I'm looking for a (T-)SQL solution to the following question. I have a table with columns
Values in the Key
column may be present in multiple rows. As a result set I need a row for each Key
with values in the Column1
-Column3
taken from potentially different rows in the initial data, where ColumnX
value is not null and ordered by SortOrder
. Hopefully it's easier to understand this from the example:
Key | Column1 | Column2 | Column3 | SortOrder |
---|---|---|---|---|
Key1 | C1 | NULL | NULL | 1 |
Key1 | C10 | C11 | NULL | 2 |
Key1 | C20 | C21 | C22 | 3 |
Key2 | NULL | C30 | NULL | 1 |
Key2 | C40 | C41 | NULL | 2 |
The result set in this case would be
Key | Column1 | Column2 | Column3 |
---|---|---|---|
Key1 | C1 | C11 | C22 |
Key2 | C40 | C30 | NULL |
There are 100K-200K rows in the table so I'm looking for a good performing solution. Ideally one which reads the table only once but I'm not sure it's even possible (I'll gladly take analytical functions if they help performance or readability in this case). Suggestions for indexing are also welcome though I assume it will be by (Key, SortOrder) anyway.

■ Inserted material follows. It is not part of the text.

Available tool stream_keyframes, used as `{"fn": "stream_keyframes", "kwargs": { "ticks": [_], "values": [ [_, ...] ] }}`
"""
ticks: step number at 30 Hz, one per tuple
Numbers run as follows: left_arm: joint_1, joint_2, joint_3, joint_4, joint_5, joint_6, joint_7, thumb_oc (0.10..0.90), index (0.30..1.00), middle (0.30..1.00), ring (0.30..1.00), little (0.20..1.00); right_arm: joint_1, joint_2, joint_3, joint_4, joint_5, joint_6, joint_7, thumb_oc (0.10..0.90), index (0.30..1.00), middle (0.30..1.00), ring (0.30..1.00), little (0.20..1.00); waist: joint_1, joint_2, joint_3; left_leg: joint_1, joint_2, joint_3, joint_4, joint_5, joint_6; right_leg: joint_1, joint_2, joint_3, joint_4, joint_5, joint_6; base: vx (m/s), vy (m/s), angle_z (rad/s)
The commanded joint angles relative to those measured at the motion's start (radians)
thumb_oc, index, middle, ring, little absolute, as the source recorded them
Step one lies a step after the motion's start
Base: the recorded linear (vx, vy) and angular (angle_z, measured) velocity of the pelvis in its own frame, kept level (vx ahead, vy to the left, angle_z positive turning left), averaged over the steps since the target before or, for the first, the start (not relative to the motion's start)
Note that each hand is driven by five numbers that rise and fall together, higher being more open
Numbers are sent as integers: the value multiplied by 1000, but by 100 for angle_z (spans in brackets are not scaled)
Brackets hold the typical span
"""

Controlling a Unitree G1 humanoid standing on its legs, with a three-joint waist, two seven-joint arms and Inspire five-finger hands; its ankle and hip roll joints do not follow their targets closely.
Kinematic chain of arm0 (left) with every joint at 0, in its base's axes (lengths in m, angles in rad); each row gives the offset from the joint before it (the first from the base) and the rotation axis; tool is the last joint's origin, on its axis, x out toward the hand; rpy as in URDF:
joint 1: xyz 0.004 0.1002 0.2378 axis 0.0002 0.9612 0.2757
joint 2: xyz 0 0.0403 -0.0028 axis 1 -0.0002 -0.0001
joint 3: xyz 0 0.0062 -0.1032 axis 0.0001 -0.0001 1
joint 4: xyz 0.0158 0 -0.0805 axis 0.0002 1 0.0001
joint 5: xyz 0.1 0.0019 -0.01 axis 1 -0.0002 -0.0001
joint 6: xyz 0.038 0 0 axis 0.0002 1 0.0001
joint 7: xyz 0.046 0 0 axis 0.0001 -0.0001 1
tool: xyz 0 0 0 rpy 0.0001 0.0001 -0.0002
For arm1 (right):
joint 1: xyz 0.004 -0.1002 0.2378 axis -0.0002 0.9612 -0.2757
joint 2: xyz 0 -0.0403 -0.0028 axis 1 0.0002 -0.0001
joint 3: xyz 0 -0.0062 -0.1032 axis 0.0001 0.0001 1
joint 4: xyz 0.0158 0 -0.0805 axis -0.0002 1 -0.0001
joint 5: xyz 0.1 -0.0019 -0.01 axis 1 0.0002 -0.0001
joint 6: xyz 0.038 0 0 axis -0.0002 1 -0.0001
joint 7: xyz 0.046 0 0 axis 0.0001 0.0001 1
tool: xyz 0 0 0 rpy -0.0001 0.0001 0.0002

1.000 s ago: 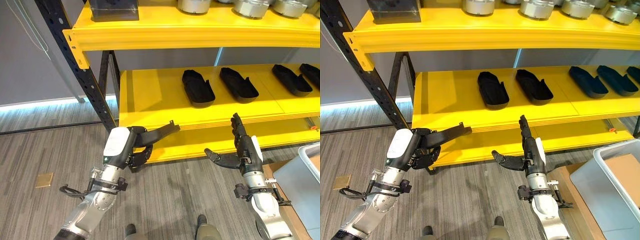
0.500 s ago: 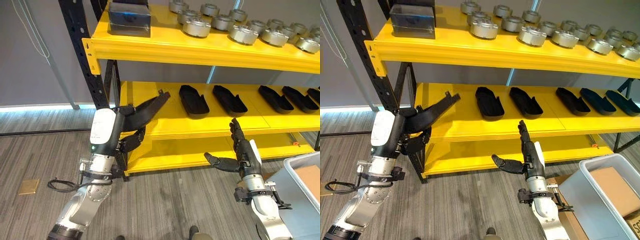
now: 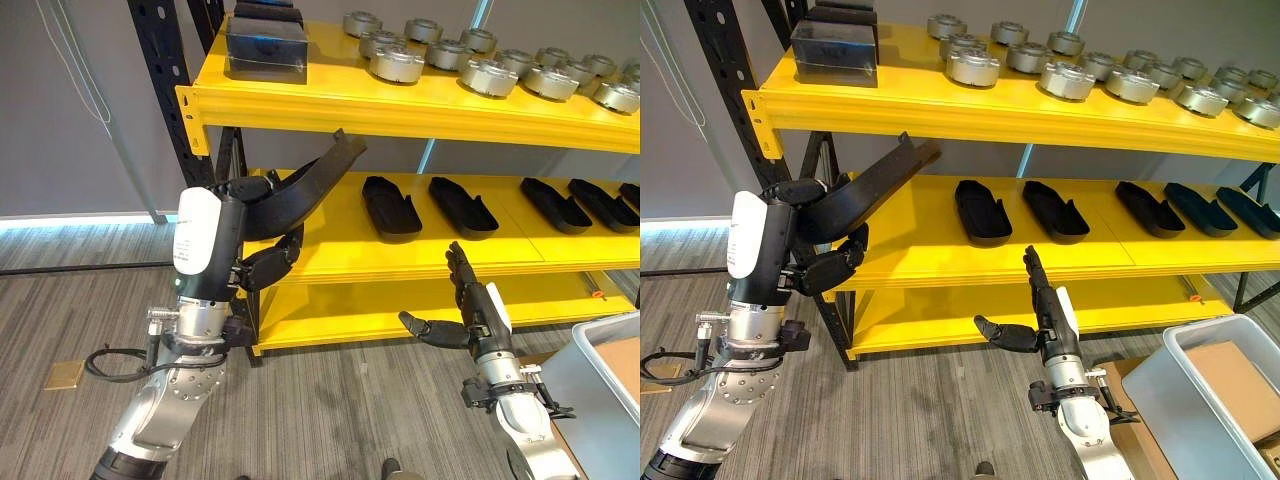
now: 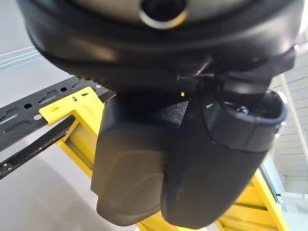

I have a query which returns the desired result but I'm not quite happy with readability and especially performance:
WITH Keys AS (SELECT Key FROM MyTable GROUP BY Key)
SELECT
Key,
(SELECT TOP(1) A.Column1 FROM MyTable A WHERE A.Column1 IS NOT NULL AND A.Key=Keys.Key ORDER BY SortOrder) AS Column1,
(SELECT TOP(1) A.Column2 FROM MyTable A WHERE A.Column2 IS NOT NULL AND A.Key=Keys.Key ORDER BY SortOrder) AS Column2,
(SELECT TOP(1) A.Column3 FROM MyTable A WHERE A.Column3 IS NOT NULL AND A.Key=Keys.Key ORDER BY SortOrder) AS Column3
FROM Keys
You can use the new IGNORE NULLS option when doing FIRST_VALUE to get that you're looking for.
More old-school alternative is to use first_value(column1) OVER (partition BY [key] ORDER BY case when column1 is null then 1 else 0 end, sortorder)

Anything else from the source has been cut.